Он сделал глоток кофе и, прищурившись, посмотрел на нее.
— Не стоит верить во все байки — вы ведь понимаете это, мисс Фридландер?
— Вы мне это уже говорили.
— Да, я все забываю, что вы девушка городская и всегда настороже по отношению к своим человеческим собратьям!
— И к политикам вроде вас! — поддразнила его Инджи. Мэр засмеялся и поставил чашку на блюдце.
— А вы знаете, — произнес он, доверительно наклонившись вперед, — что первая скульптура Джонти Джека — самая первая, которую он создал! — была для Бабули Сиелы Педи?
Пораженная Инджи выпрямилась.
— В самом деле?
Гудвилл Молой серьезно кивнул.
— Скульптура до сих пор служит украшением моего дома Моя жена и я очень дорожим ею. Мы понимаем, что когда-нибудь она станет весьма ценной. Возможно, уже такою стала.
— А как она выглядит? — Инджи как стукнуло — ведь художественный музей может извлечь из этого выгоду. Она поставила свою чашку и тоже наклонилась вперед. Молой расхохотался.
— Остыньте! Похоже, вам захочется купить и ее.
— Что ж, первая вещь, созданная крупным художником, всегда высоко ценится. Если даже и не по сути, то по историческим причинам.
— Могу заверить вас, мисс Фридландер, что в этой работе нет ни крыльев, ни золотой краски, ни специфических тотемных столбов — ничего такого, чем увлекается сейчас Джонти Джек — это очень красивая и простая скульптура.
— Что она изображает?
Политик в Гудвилле Молое наслаждался игрой с любопытством Инджи.
— О, вы никогда не догадаетесь!
— Я бы с удовольствием упомянула о ней в своем отчете.
Он встал, закрыл дверь в зал заседаний и вернулся на место.
— Это бюст фельдкорнета Рыжебородого Писториуса.
Инджи еще сильнее наклонилась вперед.
— Деда Джонти?
— Его самого. Лично Старины Рыжебородого. — Гудвилл Молой буквально зашелся хохотом.
Инджи откинулась на стуле и попыталась обдумать услышанное.
— И он подарил его…
— Да. Он подарил его Бабуле Сиеле Педи. И об этом никто не знал.
— Ах, — восхищенно вздохнула Инджи.
Гудвилл триумфально засмеялся.
— Дети наблюдательнее и честнее взрослых. Еще маленьким мальчиком Джонти Джек наверняка чувствовал связь между его дедом и старой женщиной из Эденвилля. — Молой подчеркнул название иронической усмешкой. — Многие белые йерсонендцы тоже это чувствовали, но есть вещи, о которых просто не принято говорить. Только ребенку хватает смелости увидеть голую суть вещей.

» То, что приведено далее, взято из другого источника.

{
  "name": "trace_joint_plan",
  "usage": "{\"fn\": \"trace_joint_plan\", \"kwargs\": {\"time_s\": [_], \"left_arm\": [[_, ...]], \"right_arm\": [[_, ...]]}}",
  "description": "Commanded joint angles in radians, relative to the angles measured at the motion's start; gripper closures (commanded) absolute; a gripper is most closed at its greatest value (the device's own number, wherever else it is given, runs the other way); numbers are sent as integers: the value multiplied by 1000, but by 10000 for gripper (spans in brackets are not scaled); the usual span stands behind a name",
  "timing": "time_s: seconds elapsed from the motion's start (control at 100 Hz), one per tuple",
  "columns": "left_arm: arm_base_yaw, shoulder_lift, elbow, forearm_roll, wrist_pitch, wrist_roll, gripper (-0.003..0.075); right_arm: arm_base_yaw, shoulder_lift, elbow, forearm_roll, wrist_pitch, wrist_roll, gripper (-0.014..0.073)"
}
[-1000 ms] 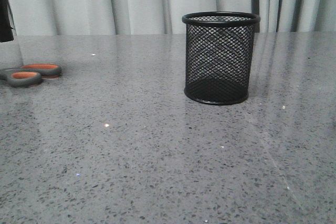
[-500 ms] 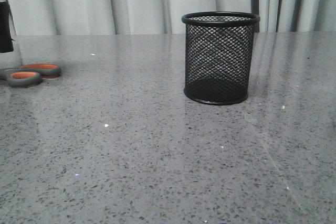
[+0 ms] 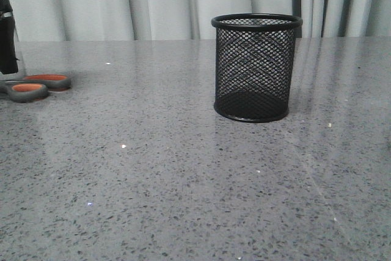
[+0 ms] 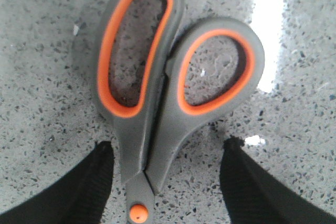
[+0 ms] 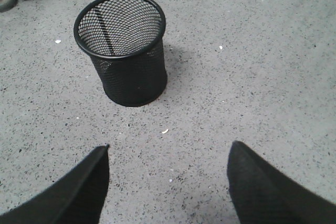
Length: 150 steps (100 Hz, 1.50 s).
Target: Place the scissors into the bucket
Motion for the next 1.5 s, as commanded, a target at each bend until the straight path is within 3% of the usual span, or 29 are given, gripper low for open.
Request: {"fn": "trace_joint_plan", "kwargs": {"time_s": [0.0, 1.16, 1.49], "left_arm": [[7, -44, -28, -25, -8, 2, 306], [8, 15, -38, -65, 29, 4, 312], [8, 15, -38, -67, 30, 4, 498]], "right_arm": [[4, 7, -34, 2, -71, -11, 159], [4, 7, -34, 2, -74, -11, 159], [4, 7, -34, 2, -77, -11, 159]]}}
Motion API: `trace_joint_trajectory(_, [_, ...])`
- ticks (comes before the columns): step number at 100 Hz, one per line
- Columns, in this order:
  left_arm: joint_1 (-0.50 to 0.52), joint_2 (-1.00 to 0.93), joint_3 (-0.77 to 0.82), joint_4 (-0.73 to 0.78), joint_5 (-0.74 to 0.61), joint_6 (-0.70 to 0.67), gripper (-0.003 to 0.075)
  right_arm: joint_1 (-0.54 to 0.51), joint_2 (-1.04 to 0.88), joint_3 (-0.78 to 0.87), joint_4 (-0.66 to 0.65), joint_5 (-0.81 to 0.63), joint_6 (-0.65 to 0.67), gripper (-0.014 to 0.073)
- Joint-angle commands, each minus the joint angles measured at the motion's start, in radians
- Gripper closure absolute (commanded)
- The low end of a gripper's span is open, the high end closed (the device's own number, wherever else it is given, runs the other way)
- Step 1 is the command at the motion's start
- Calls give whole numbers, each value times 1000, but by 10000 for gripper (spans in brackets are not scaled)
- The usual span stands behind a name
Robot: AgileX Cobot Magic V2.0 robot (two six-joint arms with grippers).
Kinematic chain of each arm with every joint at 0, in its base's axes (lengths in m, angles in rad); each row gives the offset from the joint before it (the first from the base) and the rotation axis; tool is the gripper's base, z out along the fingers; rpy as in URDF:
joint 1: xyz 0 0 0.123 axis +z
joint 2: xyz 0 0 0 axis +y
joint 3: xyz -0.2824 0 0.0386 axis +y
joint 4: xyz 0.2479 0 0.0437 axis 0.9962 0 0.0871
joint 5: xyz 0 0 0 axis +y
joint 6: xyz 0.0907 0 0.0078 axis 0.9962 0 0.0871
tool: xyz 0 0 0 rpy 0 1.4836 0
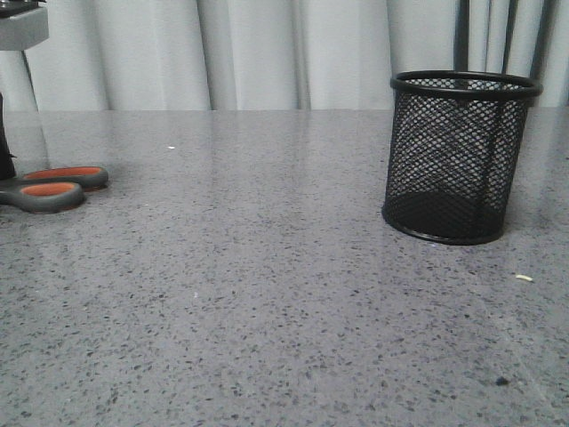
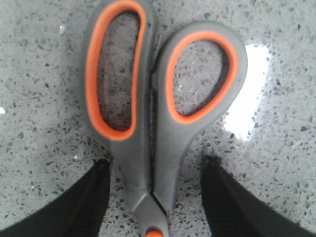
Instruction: Put scissors into bucket
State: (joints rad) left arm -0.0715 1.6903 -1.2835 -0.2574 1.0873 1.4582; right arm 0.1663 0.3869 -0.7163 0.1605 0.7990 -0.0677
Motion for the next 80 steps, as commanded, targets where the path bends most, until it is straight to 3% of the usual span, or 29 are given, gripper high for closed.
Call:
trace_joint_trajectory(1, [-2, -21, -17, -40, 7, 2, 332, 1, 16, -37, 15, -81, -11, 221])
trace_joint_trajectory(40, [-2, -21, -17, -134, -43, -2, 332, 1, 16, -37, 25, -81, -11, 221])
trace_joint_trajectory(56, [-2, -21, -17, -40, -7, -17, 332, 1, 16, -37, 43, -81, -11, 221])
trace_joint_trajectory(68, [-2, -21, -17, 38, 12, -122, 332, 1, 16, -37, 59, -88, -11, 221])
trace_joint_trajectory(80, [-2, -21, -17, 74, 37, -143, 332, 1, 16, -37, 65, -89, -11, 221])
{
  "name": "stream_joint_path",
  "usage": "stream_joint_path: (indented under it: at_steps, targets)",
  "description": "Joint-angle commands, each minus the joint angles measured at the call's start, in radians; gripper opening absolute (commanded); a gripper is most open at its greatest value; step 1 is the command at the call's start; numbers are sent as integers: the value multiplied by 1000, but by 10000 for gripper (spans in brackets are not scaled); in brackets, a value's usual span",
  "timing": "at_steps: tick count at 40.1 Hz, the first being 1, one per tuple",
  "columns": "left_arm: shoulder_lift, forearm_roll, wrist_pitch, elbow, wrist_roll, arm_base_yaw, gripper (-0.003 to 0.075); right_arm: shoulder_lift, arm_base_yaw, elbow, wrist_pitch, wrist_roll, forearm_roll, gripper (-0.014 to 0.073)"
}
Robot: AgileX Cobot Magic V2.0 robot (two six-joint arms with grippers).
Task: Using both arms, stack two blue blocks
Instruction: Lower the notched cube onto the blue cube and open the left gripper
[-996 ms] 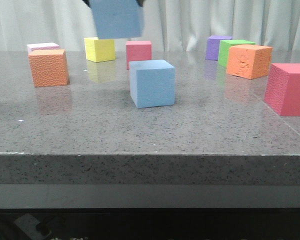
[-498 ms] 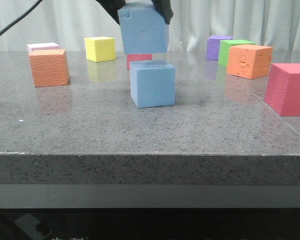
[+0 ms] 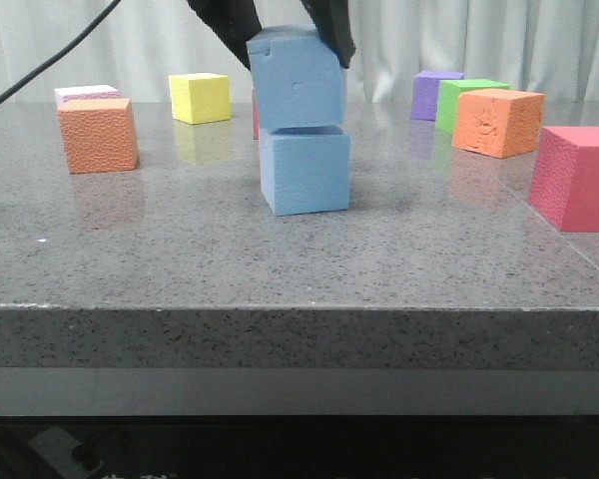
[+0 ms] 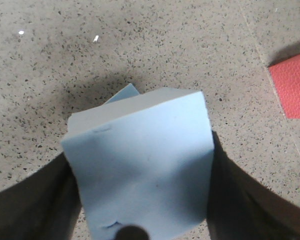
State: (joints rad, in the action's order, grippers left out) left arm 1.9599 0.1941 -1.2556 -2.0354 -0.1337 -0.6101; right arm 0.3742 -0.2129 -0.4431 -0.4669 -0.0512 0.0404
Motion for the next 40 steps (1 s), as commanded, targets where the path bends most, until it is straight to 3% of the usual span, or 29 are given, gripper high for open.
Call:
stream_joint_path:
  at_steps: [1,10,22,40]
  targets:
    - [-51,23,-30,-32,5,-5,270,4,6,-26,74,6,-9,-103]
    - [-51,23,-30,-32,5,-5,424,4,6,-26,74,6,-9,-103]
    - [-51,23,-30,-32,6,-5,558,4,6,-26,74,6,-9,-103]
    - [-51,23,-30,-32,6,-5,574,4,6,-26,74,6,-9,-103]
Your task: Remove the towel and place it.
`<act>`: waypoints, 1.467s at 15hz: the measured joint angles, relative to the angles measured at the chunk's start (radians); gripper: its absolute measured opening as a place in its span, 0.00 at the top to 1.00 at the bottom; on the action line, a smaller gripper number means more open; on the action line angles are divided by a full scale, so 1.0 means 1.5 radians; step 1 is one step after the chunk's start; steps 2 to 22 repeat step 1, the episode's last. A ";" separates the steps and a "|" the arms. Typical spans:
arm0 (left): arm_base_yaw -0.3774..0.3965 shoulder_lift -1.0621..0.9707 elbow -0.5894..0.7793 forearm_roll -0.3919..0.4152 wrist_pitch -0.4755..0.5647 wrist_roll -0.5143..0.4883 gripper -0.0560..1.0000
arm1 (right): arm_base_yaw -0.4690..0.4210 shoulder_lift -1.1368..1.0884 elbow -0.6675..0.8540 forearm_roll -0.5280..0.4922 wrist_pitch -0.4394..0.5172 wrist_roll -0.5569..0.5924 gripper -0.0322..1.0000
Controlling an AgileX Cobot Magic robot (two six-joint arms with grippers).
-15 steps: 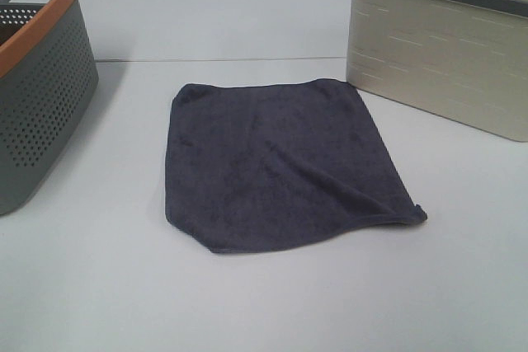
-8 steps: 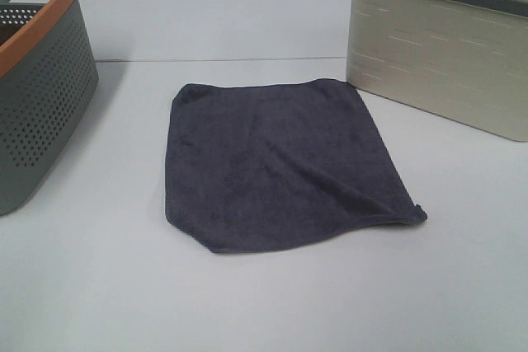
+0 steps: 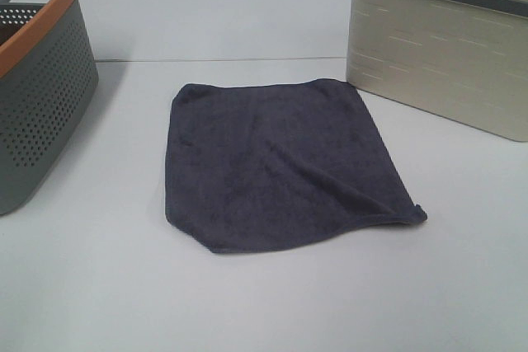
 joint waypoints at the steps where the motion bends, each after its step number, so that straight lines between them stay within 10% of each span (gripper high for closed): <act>1: 0.000 0.000 0.000 0.000 0.000 0.000 0.33 | 0.000 0.000 0.000 0.000 0.000 0.000 0.35; 22: 0.000 0.000 0.000 0.000 0.000 0.000 0.33 | 0.000 0.000 0.000 0.000 0.000 0.000 0.35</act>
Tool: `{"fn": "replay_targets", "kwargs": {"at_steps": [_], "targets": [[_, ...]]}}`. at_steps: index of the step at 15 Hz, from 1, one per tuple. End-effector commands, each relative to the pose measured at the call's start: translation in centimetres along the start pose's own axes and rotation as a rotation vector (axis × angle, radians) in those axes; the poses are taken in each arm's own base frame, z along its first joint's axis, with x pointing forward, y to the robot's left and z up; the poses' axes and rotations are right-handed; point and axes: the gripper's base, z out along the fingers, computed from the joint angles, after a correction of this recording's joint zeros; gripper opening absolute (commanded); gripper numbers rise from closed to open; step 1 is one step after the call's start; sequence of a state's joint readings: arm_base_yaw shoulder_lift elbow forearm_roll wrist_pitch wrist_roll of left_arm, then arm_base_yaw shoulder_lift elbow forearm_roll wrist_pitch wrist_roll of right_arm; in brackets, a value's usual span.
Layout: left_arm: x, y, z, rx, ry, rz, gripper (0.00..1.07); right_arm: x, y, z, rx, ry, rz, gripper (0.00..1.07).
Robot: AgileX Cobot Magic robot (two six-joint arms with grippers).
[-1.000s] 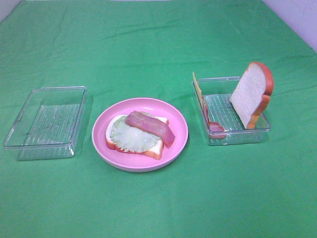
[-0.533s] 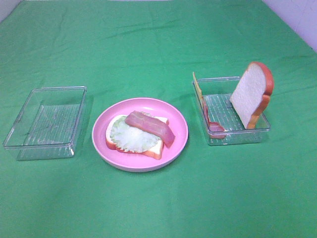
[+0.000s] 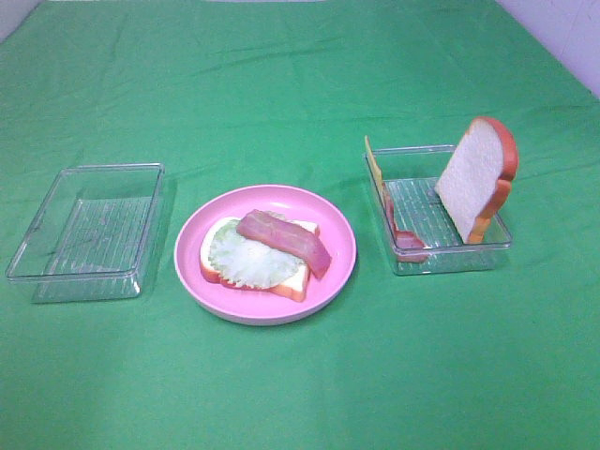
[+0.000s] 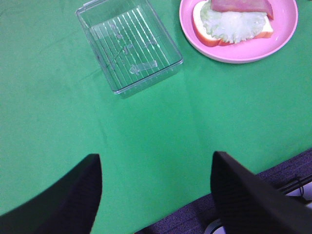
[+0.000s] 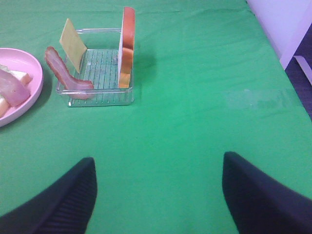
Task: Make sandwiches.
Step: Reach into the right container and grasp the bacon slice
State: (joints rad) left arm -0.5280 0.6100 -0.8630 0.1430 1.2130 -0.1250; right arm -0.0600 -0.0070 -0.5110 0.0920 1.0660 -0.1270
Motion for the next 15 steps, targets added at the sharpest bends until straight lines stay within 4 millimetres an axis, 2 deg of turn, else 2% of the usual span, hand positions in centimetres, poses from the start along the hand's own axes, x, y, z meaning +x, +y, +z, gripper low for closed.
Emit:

— Так вы считает, что Джонти знал об отношениях между его дедом и Бабулей Сиелой?
— Нет, мисс Фридландер, я говорю, что все знали о существовании между ними отношений. Но только Джонти Джеку хватило смелости сказать Бабуле Сиеле, что он об этом знает. И после похорон Писториуса он отнес ей бюст в Эденвилль. Он был тогда совсем ребенком, но на следующий день после похорон он воспользовался глиной с могилы и сделал бюст, тайно обжег его в материной плите, когда Летти была в своей конторе социального обеспечения, и отнес статуэтку Бабуле Сиеле. После тяжелой ночи она все еще сидела в объятиях своего мужа, моего деда, и оплакивала рыжебородого белого мужчину, который использовал ее, а потом ни разу с ней не поздоровался.
Инджи вздохнула и причесала волосы пальцами. Они посидели молча. За дверью уборщицы вытирали пыль и подметали в зале заседаний. Их швабры ударялись о ножки стульев, а тряпки шлепали по столам.